Ben Ainsworth was chief clerk at the Johnston Hotel and would have been head
of security if there had been such a position. Ben was small but very strong
and very loyal to my family. There were no worries about safety with Ben
Ainsworth on duty. .

The Ogdens delivered milk to our Johnston Hotel apartment for the Ideal Dairy
that was established just before we arrived in Richfield. I was pleased  to
find an Ideal Dairy restaurant on Main Street during our visit.  I went there
to drink a real chocolate malt, perhaps the first I had had since leaving
Richfield.  They don't make malts very many places any more.

I happened to meet Woodrow Ogden at the tourist office in the old John
Christensen Hardware Store now located at the city park. Woody's dad started
the Ideal Dairy. Woody was a classmate of Pal.  They spoke on the phone. I
learned that "Ogden Point" on Fish Lake was named for the Ogden family cabin
there. We owned a cabin not far from Ogden Point.  Paid $400 for it (and wish
we had it now!!)

I heard Pal speak of such friends of his as Whitney Jensen, Shirley Gardner,
Dahl Paulsen, Glenn "Ix" Warner and Maurice "Buster" Martinez.  Buster's
father, Frank, was mayor. Another classmate of Pal's was Marie Bertlesen.  She
went to Hollywood and became the actress Marie Windsor.  You can still see her
in re-runs on television occasionally.

Pal and I visited Glenn Warner and his wife at their pioneer home in Glenwood.
Glenn is 80, too.  He is quick of mind -- even remembered Pal's birthday.

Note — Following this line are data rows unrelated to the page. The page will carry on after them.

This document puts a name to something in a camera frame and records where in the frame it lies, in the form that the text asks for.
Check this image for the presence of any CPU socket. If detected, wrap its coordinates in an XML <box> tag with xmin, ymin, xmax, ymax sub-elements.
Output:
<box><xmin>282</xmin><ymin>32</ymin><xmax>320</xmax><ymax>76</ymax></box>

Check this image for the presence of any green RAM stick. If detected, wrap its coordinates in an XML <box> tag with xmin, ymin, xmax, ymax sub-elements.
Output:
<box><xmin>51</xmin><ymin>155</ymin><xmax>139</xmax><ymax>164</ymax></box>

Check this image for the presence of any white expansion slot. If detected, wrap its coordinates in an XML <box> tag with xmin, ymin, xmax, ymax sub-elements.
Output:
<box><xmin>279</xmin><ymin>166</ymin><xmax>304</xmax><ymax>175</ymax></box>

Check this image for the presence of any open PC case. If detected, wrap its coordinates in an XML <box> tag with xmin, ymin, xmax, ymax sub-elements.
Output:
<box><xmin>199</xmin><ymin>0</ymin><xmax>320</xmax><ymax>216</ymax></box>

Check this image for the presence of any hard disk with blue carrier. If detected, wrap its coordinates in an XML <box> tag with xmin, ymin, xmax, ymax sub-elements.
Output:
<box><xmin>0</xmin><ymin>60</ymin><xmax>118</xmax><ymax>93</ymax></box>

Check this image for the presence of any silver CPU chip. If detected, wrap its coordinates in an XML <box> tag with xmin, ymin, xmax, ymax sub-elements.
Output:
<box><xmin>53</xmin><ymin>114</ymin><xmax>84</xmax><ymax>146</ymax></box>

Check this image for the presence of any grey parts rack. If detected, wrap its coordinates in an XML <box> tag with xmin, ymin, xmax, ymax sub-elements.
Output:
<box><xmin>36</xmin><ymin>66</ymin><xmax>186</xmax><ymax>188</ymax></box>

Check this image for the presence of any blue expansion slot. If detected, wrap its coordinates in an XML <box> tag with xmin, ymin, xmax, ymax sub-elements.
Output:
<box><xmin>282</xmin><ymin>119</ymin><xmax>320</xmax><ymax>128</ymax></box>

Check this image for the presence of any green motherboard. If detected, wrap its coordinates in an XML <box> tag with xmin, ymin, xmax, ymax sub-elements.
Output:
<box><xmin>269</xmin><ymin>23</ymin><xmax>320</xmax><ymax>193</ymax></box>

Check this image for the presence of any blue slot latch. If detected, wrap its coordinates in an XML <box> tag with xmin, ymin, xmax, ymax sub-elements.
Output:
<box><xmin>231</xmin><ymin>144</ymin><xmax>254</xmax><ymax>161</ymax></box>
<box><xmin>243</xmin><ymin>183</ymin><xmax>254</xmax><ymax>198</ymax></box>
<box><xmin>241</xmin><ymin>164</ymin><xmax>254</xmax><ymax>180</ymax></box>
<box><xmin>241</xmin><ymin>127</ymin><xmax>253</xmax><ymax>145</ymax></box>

I learned by calling Ben Ainsworth's widow that probably my parents' closest
Southern Utah friend, Phora Jackson, was still living in Richfield.  She is
the widow of Worthen Jackson.  Worthen had been bishop of the Fremont church
where the Jacksons ran the general store for many years.  Some of my happiest
memories are of fishing for trout with Worthen way up the Fremont River.  He
would take dad and me in his old two-door Model A Ford -- across country.
That old Ford traversed boulders and brush where I wouldn't take a mule.
There were no roads.  And fish? You'd "snake one out" of every hole, however
small the water.

Janet and I called on Phora. She lives at 197 West 800 South in a spotless
white cottage.  She is still beautiful, gentle and kind.  And we shared
memories of our times together. (I especially remember her marvelous fried
chicken cooked on her wood stove when at Fremont.) Both Phora Jackson and
Glenn Warner speak with a fine verbal technique that is unique, I believe, to
rural Utah. Words are used economically, chosen with care and spoken
carefully, slowly and clearly.  Good ways to talk.  I learned that Phora
Jackson is the sister of Mrs. Benny Ainsworth.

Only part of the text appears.